California hasn’t executed anyone since 2006, under then-Republican Gov. Arnold Schwarzenegger, and inmates are far more likely to die of old age.
Since then, the death row population has grown to house one of every four condemned inmates in the United States. They include Richard Davis, who kidnapped 12-year-old Polly Klaas during a slumber party and strangled her, and Lonnie Franklin Jr., convicted of killing nine women and a teenage girl in Los Angeles. He’s known as the “Grim Sleeper” because detectives thought he took a 14-year break in killing between 1988 and 2002.
The state’s voters have narrowly supported the death penalty, most recently in 2016 when they voted to speed up the process.

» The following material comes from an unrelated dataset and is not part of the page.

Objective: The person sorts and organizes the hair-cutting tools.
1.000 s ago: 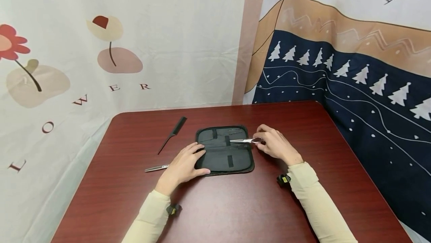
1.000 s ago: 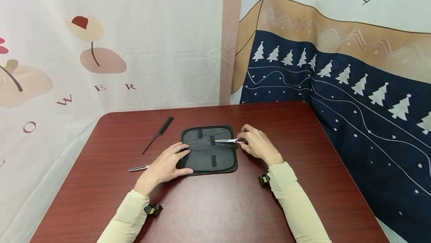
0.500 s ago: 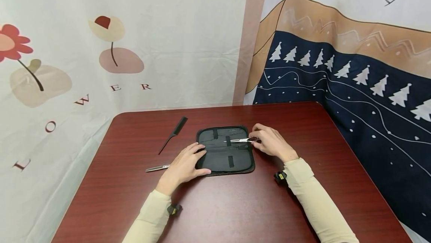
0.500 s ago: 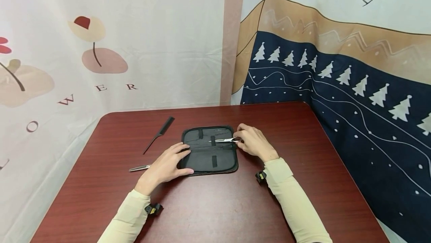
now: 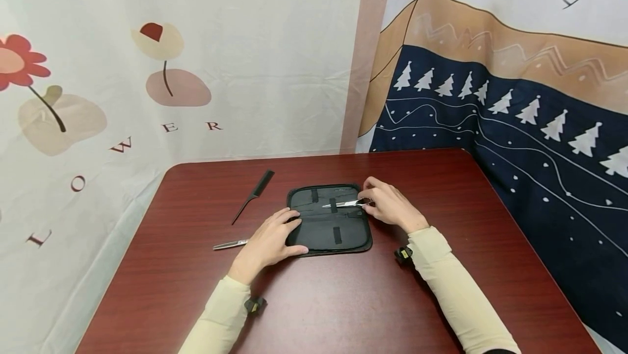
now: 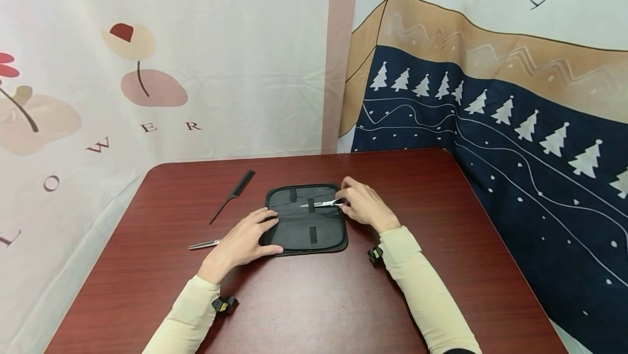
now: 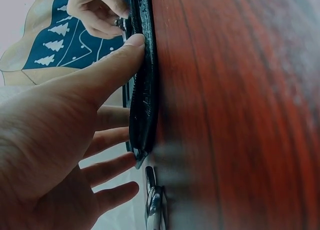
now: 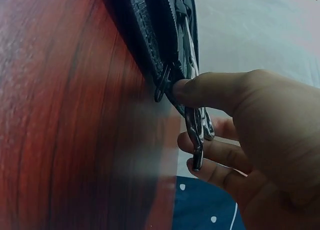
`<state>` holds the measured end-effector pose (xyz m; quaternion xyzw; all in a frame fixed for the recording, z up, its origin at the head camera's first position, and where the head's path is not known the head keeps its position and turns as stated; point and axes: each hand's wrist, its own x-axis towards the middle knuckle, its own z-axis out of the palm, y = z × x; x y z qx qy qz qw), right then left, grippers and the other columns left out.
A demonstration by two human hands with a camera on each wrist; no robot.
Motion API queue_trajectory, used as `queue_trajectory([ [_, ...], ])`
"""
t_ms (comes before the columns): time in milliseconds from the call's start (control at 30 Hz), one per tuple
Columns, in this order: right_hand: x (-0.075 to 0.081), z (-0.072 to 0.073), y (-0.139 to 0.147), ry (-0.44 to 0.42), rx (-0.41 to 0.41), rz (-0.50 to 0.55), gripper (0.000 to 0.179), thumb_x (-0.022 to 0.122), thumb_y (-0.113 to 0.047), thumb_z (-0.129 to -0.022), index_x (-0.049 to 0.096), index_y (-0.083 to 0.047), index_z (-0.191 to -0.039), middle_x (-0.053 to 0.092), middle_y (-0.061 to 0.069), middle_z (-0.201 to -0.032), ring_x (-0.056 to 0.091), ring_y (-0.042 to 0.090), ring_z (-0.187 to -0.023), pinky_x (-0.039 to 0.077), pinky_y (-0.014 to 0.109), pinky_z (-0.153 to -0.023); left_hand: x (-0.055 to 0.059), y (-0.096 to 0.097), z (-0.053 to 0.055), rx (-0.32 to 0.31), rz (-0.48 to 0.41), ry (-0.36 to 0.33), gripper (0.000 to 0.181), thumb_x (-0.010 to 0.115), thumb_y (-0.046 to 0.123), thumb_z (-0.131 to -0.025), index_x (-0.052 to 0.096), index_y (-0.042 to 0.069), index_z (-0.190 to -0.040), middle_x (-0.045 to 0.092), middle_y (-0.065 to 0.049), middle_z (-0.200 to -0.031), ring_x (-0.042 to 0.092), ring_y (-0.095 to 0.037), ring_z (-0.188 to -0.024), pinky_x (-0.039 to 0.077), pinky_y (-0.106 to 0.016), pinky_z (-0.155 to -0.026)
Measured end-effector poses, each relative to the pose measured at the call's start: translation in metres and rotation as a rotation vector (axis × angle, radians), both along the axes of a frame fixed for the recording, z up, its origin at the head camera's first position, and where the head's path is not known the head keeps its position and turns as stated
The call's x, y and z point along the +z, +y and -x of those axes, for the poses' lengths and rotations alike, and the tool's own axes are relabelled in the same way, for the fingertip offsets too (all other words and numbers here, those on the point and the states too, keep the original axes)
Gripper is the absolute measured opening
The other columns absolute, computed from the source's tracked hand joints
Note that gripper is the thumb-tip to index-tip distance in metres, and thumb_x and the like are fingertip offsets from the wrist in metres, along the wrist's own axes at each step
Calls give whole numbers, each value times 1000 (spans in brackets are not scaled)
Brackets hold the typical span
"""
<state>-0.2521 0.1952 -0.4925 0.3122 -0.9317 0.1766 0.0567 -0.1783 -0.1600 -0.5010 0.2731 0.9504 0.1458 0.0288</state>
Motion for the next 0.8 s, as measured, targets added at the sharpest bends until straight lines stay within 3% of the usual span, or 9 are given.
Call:
queue_trajectory([
  [200,0,2,-3,-23,-10,-31,22,83,-9,-101,86,-11,-122,69,10,-126,72,26,-102,65,45,-91,1,0,0,-1,2,-14,78,88,49,-98,68,-3,-152,63,-18,-164,49,-47,-162,45,-64,-131],
  [400,2,4,-7,12,1,-69,21,84,-9,-99,88,-12,-120,73,10,-123,74,28,-101,66,49,-89,2,0,-1,-4,-3,-25,76,88,48,-98,68,0,-153,63,-18,-164,48,-48,-163,46,-65,-131],
  [800,6,8,-16,-23,42,-66,20,80,-2,-98,87,-7,-117,72,12,-118,72,25,-100,66,43,-91,2,0,-1,-9,-18,-22,75,88,47,-98,68,-1,-153,63,-19,-163,48,-48,-162,45,-64,-132],
])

Newsom’s office said he can act unilaterally because he’s enacting a moratorium, not changing anyone’s sentence. He’s not commuting any death sentences, which in many cases would require agreement from the state Supreme Court. A governor needs approval from the state Supreme Court to pardon or commute the sentence of anyone twice convicted of a felony, and the justices last year blocked several clemency requests by former Gov. Jerry Brown.
While the governor’s move is certain to be challenged in court, aides cite his power to grant reprieves written into the state Constitution.
“I do not believe that a civilized society can claim to be a leader in the world as long as its government continues to sanction the premeditated and discriminatory execution of its people,” Newsom said in prepared remarks. “In short, the death penalty is inconsistent with our bedrock values and strikes at the very heart of what it means to be a Californian.”
He called the death penalty “a failure” that “has discriminated against defendants who are mentally ill, black and brown, or can’t afford expensive legal representation.”